(Beginning of Entries provided)
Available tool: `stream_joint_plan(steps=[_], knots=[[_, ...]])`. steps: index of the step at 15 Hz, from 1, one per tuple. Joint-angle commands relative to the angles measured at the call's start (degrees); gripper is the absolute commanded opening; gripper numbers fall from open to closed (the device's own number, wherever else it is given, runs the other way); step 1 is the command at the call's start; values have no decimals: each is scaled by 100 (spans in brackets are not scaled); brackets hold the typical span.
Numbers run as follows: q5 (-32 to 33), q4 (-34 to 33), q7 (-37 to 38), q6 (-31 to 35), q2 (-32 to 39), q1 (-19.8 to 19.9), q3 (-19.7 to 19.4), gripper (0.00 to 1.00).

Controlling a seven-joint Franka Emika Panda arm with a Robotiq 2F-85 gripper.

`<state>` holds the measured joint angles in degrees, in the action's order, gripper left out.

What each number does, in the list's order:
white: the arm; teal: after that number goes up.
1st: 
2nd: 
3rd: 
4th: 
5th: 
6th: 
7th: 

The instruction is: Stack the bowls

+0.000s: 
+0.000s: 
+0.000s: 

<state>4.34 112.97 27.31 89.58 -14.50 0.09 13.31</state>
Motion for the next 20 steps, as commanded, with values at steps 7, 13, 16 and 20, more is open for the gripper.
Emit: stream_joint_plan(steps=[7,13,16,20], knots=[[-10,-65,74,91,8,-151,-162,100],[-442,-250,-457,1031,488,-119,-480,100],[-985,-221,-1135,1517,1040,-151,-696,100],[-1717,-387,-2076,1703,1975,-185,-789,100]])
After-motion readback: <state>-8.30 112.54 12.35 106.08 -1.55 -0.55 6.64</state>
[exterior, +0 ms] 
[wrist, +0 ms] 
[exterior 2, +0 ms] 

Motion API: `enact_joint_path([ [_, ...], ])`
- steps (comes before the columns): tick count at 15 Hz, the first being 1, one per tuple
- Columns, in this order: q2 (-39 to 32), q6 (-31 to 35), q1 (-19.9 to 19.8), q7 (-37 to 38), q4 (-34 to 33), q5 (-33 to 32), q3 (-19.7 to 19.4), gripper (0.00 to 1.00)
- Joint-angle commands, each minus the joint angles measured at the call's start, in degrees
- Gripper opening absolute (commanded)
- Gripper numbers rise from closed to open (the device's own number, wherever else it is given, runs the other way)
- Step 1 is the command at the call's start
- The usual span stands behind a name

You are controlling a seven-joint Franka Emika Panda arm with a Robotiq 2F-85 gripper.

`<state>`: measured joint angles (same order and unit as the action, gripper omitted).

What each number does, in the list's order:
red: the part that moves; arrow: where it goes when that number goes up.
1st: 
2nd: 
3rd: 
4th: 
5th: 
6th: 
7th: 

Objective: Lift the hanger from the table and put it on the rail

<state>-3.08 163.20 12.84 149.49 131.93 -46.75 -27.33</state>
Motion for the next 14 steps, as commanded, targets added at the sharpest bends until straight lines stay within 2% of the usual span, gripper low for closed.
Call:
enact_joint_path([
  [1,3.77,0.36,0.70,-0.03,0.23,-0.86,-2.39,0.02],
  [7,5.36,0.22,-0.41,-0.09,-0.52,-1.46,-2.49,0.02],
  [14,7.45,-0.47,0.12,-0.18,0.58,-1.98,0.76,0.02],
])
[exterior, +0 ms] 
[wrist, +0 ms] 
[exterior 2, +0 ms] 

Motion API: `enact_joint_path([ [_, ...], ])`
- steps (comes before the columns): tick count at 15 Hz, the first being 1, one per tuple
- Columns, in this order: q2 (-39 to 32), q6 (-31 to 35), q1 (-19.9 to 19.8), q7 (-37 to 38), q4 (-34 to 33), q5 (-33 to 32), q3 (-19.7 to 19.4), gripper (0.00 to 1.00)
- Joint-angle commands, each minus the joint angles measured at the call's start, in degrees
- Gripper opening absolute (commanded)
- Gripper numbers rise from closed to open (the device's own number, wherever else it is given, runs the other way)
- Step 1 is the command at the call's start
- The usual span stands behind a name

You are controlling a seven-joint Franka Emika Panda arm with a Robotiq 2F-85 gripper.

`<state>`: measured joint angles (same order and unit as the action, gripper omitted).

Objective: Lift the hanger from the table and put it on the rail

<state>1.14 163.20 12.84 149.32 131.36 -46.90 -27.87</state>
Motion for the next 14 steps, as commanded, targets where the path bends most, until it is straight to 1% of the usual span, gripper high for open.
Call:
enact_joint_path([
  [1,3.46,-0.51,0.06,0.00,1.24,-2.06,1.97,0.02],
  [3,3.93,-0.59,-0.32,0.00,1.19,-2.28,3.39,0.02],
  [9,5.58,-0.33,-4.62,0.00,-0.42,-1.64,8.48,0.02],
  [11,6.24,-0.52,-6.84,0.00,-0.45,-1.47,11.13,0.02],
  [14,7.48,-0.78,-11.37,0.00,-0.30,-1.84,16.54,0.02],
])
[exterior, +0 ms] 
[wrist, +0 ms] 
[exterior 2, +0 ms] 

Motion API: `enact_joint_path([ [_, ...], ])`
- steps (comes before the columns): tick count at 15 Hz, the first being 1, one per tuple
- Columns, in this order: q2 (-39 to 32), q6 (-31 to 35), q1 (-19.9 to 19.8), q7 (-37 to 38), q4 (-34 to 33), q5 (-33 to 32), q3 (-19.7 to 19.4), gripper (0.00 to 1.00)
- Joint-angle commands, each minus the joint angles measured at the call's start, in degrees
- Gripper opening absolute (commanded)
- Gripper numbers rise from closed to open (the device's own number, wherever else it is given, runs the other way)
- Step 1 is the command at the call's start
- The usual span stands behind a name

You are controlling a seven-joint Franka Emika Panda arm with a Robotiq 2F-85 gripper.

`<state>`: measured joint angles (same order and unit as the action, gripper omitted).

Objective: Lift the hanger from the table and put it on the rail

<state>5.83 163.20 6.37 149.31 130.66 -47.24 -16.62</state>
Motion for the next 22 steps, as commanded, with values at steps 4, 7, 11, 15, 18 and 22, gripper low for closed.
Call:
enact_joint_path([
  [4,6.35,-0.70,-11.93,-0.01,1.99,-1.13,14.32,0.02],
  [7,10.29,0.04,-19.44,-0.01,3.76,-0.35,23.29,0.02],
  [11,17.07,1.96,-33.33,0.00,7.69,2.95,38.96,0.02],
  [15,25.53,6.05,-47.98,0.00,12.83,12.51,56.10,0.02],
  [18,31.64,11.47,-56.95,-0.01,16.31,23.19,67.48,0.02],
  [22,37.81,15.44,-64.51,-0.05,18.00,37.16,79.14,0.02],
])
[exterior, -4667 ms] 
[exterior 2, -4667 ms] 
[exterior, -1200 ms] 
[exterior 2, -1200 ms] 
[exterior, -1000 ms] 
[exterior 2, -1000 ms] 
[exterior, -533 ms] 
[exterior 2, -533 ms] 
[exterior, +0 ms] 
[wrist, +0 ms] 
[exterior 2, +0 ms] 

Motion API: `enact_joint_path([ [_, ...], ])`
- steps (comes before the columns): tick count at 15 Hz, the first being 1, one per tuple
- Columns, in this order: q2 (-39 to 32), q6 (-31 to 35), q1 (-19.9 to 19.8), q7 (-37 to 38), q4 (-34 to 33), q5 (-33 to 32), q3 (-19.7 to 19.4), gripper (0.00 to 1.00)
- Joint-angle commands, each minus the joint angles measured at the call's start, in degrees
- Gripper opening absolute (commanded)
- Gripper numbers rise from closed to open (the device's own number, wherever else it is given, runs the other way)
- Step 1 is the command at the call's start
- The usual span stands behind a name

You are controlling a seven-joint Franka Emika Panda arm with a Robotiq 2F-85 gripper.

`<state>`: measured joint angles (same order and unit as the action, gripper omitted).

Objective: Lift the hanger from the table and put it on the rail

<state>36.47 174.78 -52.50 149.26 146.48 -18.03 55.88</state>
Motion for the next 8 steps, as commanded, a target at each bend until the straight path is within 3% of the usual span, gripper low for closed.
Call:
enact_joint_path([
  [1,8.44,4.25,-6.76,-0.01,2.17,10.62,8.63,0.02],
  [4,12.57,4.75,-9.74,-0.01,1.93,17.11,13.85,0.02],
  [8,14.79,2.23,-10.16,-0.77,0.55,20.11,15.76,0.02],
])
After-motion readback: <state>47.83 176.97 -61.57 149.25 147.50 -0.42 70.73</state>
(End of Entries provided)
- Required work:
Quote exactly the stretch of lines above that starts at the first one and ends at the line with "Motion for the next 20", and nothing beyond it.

- Result for this exercise:
Available tool: `stream_joint_plan(steps=[_], knots=[[_, ...]])`. steps: index of the step at 15 Hz, from 1, one per tuple. Joint-angle commands relative to the angles measured at the call's start (degrees); gripper is the absolute commanded opening; gripper numbers fall from open to closed (the device's own number, wherever else it is given, runs the other way); step 1 is the command at the call's start; values have no decimals: each is scaled by 100 (spans in brackets are not scaled); brackets hold the typical span.
Numbers run as follows: q5 (-32 to 33), q4 (-34 to 33), q7 (-37 to 38), q6 (-31 to 35), q2 (-32 to 39), q1 (-19.8 to 19.9), q3 (-19.7 to 19.4), gripper (0.00 to 1.00).

Controlling a seven-joint Franka Emika Panda arm with a Robotiq 2F-85 gripper.

`<state>` holds the measured joint angles in degrees, in the action's order, gripper left out.

What each number does, in the list's order:
white: the arm; teal: after that number goes up.
1st: 
2nd: 
3rd: 
4th: 
5th: 
6th: 
7th: 

The instruction is: Stack the bowls

+0.000s: 
+0.000s: 
+0.000s: 

<state>4.34 112.97 27.31 89.58 -14.50 0.09 13.31</state>
Motion for the next 20 steps, as commanded, with values at steps 7, 13, 16 and 20, more is open for the gripper.

The response is finished.